== What the task asks ==
Every record should be copied exactly, and the images omitted.

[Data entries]
========================================
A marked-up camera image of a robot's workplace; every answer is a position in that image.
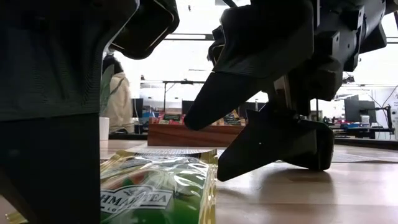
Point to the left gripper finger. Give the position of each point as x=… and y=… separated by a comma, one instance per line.
x=149, y=31
x=46, y=93

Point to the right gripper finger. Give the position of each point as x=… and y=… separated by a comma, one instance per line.
x=273, y=143
x=248, y=62

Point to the orange mango tea packet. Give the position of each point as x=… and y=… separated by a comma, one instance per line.
x=233, y=119

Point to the green lemon lime tea packet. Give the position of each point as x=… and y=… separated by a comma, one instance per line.
x=155, y=186

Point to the black monitor on arm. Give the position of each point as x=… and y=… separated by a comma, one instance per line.
x=354, y=110

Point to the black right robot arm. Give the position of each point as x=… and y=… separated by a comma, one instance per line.
x=392, y=4

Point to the long ceiling light strip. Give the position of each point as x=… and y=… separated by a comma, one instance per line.
x=392, y=40
x=186, y=36

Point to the small black ceiling spotlights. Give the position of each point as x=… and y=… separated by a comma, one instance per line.
x=348, y=80

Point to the white round plant pot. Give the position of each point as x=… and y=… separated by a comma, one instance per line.
x=104, y=129

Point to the person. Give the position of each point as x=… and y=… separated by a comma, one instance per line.
x=119, y=102

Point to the black computer monitor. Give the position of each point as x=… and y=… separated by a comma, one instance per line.
x=138, y=108

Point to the blue box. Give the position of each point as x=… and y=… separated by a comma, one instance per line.
x=349, y=125

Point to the white bucket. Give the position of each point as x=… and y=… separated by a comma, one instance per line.
x=365, y=120

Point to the wooden three-compartment box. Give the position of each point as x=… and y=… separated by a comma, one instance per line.
x=174, y=137

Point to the grey woven placemat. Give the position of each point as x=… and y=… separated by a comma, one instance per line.
x=174, y=151

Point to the black background desk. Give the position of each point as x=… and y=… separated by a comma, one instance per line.
x=373, y=130

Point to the black metal rig frame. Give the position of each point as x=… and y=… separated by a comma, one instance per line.
x=164, y=93

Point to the black aluminium table frame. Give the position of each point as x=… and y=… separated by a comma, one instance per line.
x=367, y=143
========================================
== Answer to the exercise ==
A marked-up camera image of a robot's workplace; every answer is a position in that image.
Point to the left gripper finger. Give the position of each point as x=… and y=… separated by a comma, one instance per line.
x=149, y=31
x=46, y=93

Point to the right gripper finger. Give the position of each point as x=… and y=… separated by a comma, one instance per line.
x=273, y=143
x=248, y=62

Point to the orange mango tea packet. Give the position of each point as x=… and y=… separated by a comma, one instance per line.
x=233, y=119

Point to the green lemon lime tea packet. Give the position of each point as x=… and y=… separated by a comma, one instance per line.
x=155, y=186

Point to the black monitor on arm. Give the position of each point as x=… and y=… separated by a comma, one instance per line.
x=354, y=110

Point to the black right robot arm. Give the position of each point as x=… and y=… separated by a comma, one instance per line.
x=392, y=4

Point to the long ceiling light strip. Give the position of each point as x=… and y=… separated by a comma, one instance per line.
x=392, y=40
x=186, y=36

Point to the small black ceiling spotlights. Give the position of each point as x=… and y=… separated by a comma, one instance per line.
x=348, y=80

Point to the white round plant pot. Give the position of each point as x=… and y=… separated by a comma, one instance per line.
x=104, y=129

Point to the person. Give the position of each point as x=… and y=… separated by a comma, one instance per line.
x=119, y=102

Point to the black computer monitor. Give the position of each point as x=… and y=… separated by a comma, one instance per line.
x=138, y=108

Point to the blue box. Give the position of each point as x=… and y=… separated by a comma, one instance per line.
x=349, y=125

Point to the white bucket. Give the position of each point as x=… and y=… separated by a comma, one instance per line.
x=365, y=120

Point to the wooden three-compartment box. Give the position of each point as x=… and y=… separated by a comma, one instance per line.
x=174, y=137

Point to the grey woven placemat. Give the position of each point as x=… and y=… separated by a comma, one instance per line.
x=174, y=151

Point to the black background desk. Give the position of each point as x=… and y=… separated by a comma, one instance per line.
x=373, y=130

Point to the black metal rig frame. Give the position of each point as x=… and y=… separated by a comma, one instance per line.
x=164, y=93

Point to the black aluminium table frame. Give the position of each point as x=… and y=… separated by a comma, one instance per line.
x=367, y=143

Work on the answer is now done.